Understanding Investment Risk for Financial Success

Published by Bob Gustafson

Understanding Investment Risk for Financial Success

Investment risk refers to the possibility of losing some or all of the money you have invested in a particular asset or security. The higher the risk we are willing to take, the higher the return we can expect to receive and vice versa. All investments come with some degree of risk, and the challenge is that individuals have differing attitudes toward risk, some are very tolerant, others not so much.

One thing to remember. We know the nature of the stock market is volatile. It will fluctuate up and down, and no one can predict with certainty what it’s going to do in the short run. But experts agree in the longer run stocks outperform more conservative investments and outpace the effects of inflation.

What is risk capacity?

Risk capacity is how much risk you need to take to hit a specific financial objective. 

Let’s say you’re fifty years old and you want to retire around sixty-five years old. You’ve currently saved five hundred thousand. And you need to hit a certain target by the time you retire. So, you calculate the numbers and you’ve learned that you need to get a ten percent annualized rate of return to hit your desired number. Ten percent represents what you need each year to meet your objective.

Once you know that your risk capacity is ten percent. Then, it’s time to figure out your risk tolerance.

What is risk tolerance?

Investment risk is a crucial factor to consider when determining your risk tolerance, which is your ability to handle the potential losses that may result from investment decisions. Determining your personal risk tolerance is an important consideration because it helps determine what types of investments are suitable. So, if you’re a conservative person by nature, your risk tolerance in investing will likely follow suit. Thus, you may not want to be overly aggressive with stocks because it would be difficult for you to accept significant losses.

Let’s use the same scenario outlined above. You know you need a ten percent rate of return each year to hit your target. But there’s volatility in your asset allocations. So, risk tolerance is the amount you can stand to lose (and be comfortable with) within your asset allocations and still reach your objective.  

Sometimes your risk tolerance and your risk capacity are the same. And, that works out well. But more often than not, they’re different. In many cases, a person’s risk tolerance is not nearly as high as the rate of return needed to reach their goal. In that scenario, they have to make adjustments, such as working longer, saving more money, downsizing or cutting back on extraneous expenses.

Why is risk tolerance important?

Risk tolerance is important because it helps determine whether or not you’ll be able to meet future financial goals in a specified timeframe given your propensity or lack thereof to take risk. For example, let’s say you’re 55 and not independently wealthy. You’re risk adverse and you want to retire in 10 years. In this case, you may need to increase your risk tolerance and become more aggressive with your investments to capture the rate of return you’ll need to retire when you’re 65.  

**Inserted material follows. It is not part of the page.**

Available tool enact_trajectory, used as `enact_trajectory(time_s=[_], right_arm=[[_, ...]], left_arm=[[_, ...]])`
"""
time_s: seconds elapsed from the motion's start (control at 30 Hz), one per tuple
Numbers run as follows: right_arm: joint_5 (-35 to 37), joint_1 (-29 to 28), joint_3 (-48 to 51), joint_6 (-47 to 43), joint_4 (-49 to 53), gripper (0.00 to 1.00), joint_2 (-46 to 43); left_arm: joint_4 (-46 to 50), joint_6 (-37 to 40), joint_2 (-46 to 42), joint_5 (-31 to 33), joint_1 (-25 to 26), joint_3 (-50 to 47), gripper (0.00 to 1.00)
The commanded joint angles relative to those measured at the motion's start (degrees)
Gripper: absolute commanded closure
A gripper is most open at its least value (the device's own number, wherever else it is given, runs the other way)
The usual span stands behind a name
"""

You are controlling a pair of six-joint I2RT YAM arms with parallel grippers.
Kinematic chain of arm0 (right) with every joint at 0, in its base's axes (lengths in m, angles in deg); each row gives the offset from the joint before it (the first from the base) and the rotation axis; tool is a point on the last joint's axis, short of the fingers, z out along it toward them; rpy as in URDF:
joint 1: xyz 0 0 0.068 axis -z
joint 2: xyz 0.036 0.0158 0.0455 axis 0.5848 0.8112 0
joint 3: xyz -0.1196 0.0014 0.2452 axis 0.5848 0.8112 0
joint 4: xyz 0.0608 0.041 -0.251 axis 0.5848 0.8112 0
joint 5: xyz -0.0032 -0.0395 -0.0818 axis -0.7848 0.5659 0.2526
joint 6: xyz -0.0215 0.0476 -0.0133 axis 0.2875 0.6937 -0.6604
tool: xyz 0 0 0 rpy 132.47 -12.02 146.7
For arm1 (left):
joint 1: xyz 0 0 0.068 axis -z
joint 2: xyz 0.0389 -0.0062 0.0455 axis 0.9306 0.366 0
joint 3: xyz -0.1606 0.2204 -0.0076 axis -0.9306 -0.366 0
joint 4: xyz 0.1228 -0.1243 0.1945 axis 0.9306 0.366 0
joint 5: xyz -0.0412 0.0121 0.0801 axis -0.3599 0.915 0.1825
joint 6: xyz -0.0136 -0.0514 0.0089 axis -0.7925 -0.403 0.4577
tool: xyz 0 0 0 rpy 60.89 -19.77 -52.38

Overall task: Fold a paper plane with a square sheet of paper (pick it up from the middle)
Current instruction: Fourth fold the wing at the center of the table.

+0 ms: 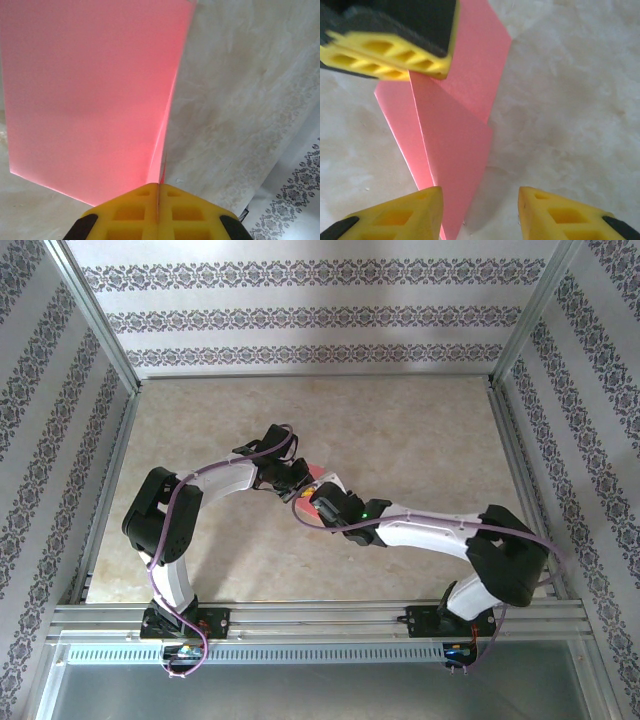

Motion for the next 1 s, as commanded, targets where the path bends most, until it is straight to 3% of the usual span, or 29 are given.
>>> enact_trajectory(time_s=[0.0, 0.37, 0.97], right_arm=[[-1.6, -0.4, 0.8, 1.3, 0.4, 0.55, -1.1], [-3.0, -0.6, -2.7, 1.8, -0.6, 0.56, 6.9], [1.7, -0.7, -4.4, 1.5, 0.4, 0.76, 12.2]], left_arm=[[2.3, -2.7, 0.4, 1.1, 0.7, 1.4, 0.99], [1.5, -5.2, 0.6, 1.2, 0.6, 0.9, 0.96], [1.4, -5.5, 0.5, 0.6, 0.6, 0.5, 0.95]])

The other alternative, if you know you can’t endure the market’s volatility, is to keep your investments the same, but push out your retirement another 5-10 years. And remember just because you may want to retire in 10 years doesn’t mean you’re going to need all of your money at that time. So, while you may pull some money out, you’ll likely leave a significant portion invested for a longer duration.

In many cases, like the one above, timeframe should be a major factor in considering your risk tolerance. The longer you have before you need access to your investments the more risk you should consider taking as this affords you the ability to ride out the ups and downs of the stocks market.

On the flip side, when you’re within a couple of years of retirement, some people choose to become less risk tolerant, as you’ll be needing some of your invested money. It would be a shame if you suffered a major loss right when you were about to retire.

What is right for you?

Many people think risk capacity and risk tolerance is the same. But, there are important differences. These concepts need to be understood before making investments. But if you understand your risk tolerance and risk capacity, it will help you make the best investments to reach your financial goals. You will be able to manage the risks that investing can bring while eliminating the stress that goes along with it.

As always, a large portion of financial decisions depend on the individual’s personal situation. And sometimes that individual may think their tolerance for risk is higher than it really is. As professional financial advisors, it’s our job to give you the best assessment of your investment risk tolerance and capacity. This helps us be able to better inform you of your best investment options.